Hacemos un descanso y apagamos todas las luces. Atraen nuestra curiosidad unos puntos luminosos de color azul zafiro. Son luciérnagas, gusanitos arrastrados a la profundidad de estas grutas de donde nunca posiblemente podrán salir. Peregrinos perdidos en la inmensidad de esta noche que es siempre y que no sabe de auroras ni crepúsculos. En obscuras noches se gestan los días luminosos.

Obscuridad donde se antoja vagar sin rumbo ni objeto, confiando en que alguien guíe nuestros pasos. Pero somos tan pueriles que, al querer alcanzar una de esas minúsculas fosforescentes criaturas, sin preocuparnos de alumbrar nuestra trayectoria, recibimos un golpe seco con alguna roca cuya lengua colgante pasó desapercibida a nuestra memoria. El golpe nos resta orgullo, nos muestra insignificancia y aunque obstaculizó nuestro intento, nos hizo adelantar en el camino de la luz espiritual, como debe haberle sucedido a Job quien, no obstante lo que en contrario dice la Biblia, debió creer más ne Dios, por razón humana, cuando fue sujeto a más pruebas que antes. ¡Quién vive en la abundancia, tiende a olvidar los problemas primeros!

Un compañero pregunta la hora. ¿Qué significado tienen aquí las horas? ¿Qué significado tienen las distancias si ni aun poniendo las propias manos casi tocando nuestras narices podemos verlas? ¿Qué significado tiene nuestro deseo de recorrer el Chontalcoatlán en este momento y en este lugar? Ninguno. Si desmenuzáramos nuestras vidas en una infinidad de segundos, veríamos lo poco importante que es cada uno y toda ella, máxime que ella no es más que un segundo comparada con el infinito. ¿No es pues conveniente dejar de preocuparnos de nuestras tristezas y contratiempo intentando adivinar los campos que nuestra vista alcanzan?

Se pueden acercar las paredes laterales del conducto subterráneo y nosotros nadaremos. Se pueden anteponer rápidos que intenten estrellarnos contra las rocas. Los golpes y las heridas no deben distraernos. Vamos ávidos buscando los horizontes infinitos pero viendo lo infinito en todo lo que nos rodea. Nuestra posición, después de todo, es un horizonte infinito para los que vienen muy atrás y siempre seguiremos a otros y otros nos seguirán a nosotros. Somos como las aguas de los ríos, que no tienen principio ni fin.

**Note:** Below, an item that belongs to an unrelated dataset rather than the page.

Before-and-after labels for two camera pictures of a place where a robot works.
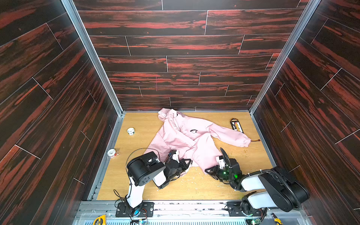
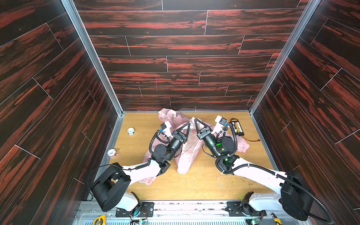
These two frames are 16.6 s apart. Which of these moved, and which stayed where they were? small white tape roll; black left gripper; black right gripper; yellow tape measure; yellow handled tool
Moved: black right gripper; black left gripper
Stayed: small white tape roll; yellow handled tool; yellow tape measure

Los maravillosos encajes que forman estalactitas y estalagmitas en continua vertical, alcanzan en algunos lugares tales dimensiones que más asemejan laberintos encantados que al golpe de un codo o una mochila dejan escapar notas graves y sordas. Las que penden de las bóvedas que a veces tienen alturas hasta de sesenta o setenta metros, dan la impresión de enormes candelabros que faltos de luz quisieran irradiarla. Las estalagmitas desean alcanzar a sus hermanas las estalagmitas pero tienen que esperar pacientemente la caída de millones de gotas que contengan el material que ha de solidificarse, de acuerdo con ciertos procesos físicos para elevarse unos cuantos centímetros más. Están ya a punto de tocarse algunas y sus nudosos cuerpos dan muestra de las dificultades que han tenido. Otras, aparentemente de distinta familia, parecen hojas de plantas gigantescas que buscaran inútilmente al Sol del que sólo han oído hablar. En su afán, cada una de ellas toma distinta posición según la roseta de los vientos.

Ruidos extraños se oyen en dirección de donde tenemos enfocada la vista e imaginación. Una oleada de tenue luz nos viene al encuentro. Las chachalacas que habitan en la salida de las grutas son las que motivan el alboroto. Poco a poco vamos olvidando que llevamos linternas en las cabezas. Vamos dejando atrás la noche. Ha llegado nuestra aurora. Se va haciendo, no de un golpe sino poco a poco, la luz. Volvemos a la vida física. Volvemos a donde la criatura humana. Salimos del infierno de los aztecas: la negra oscuridad.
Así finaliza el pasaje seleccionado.